A masterful comedienne, Leavel toyed seductively with a quartet of male singers in “My Heart Belongs to Daddy” and then proved her ability to whip both a musical number and the audience into a frenzy with the revivalistic anthem “Blow, Gabriel, Blow.”
Leavel and Keegan's efforts were further enhanced by marvelous contributions from Joel Levine and the orchestra, most notably through some spectacular charts by such accomplished arrangers as Jack Everly, Fred Barton and Larry Blank, the latter also providing the attractive and lively “A Cole Porter Festival Overture.”
Ben Williams found an abundance of sly humor in “Thank You So Much, Mrs. Lowsborough-Goodby,” a number in which a guest recounts what he'd really like to have said in a letter of thanks for a miserable weekend party he attended.

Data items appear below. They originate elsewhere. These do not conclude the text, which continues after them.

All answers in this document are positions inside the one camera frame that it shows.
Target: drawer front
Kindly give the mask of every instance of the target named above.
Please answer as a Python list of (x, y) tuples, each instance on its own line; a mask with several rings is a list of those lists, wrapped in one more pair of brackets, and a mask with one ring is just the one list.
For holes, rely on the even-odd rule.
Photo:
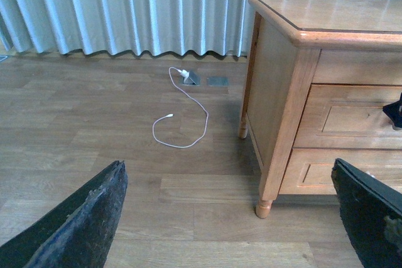
[(294, 147), (402, 149), (383, 106), (402, 87), (312, 85)]
[(402, 85), (402, 52), (322, 50), (313, 83)]
[(401, 151), (293, 149), (283, 178), (281, 194), (336, 194), (331, 171), (342, 158), (402, 193)]

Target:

Ballroom dancers Savannah Hawkins and Dan Horn added dazzling visual appeal to Keegan's attractive rendering of “Begin the Beguine.” The Philharmonic Pops Chorale and a dance quartet known as The Time-Steppers were equally impressive with their respective talents.
There's a lyric from “Can-Can” in which Porter spoke of “the wrong song in the wrong style.”
As evidenced by the orchestra's musically satisfying “Cole Porter Songbook,” that was never an issue Porter had to worry about. His music was “Oh, so easy to love.”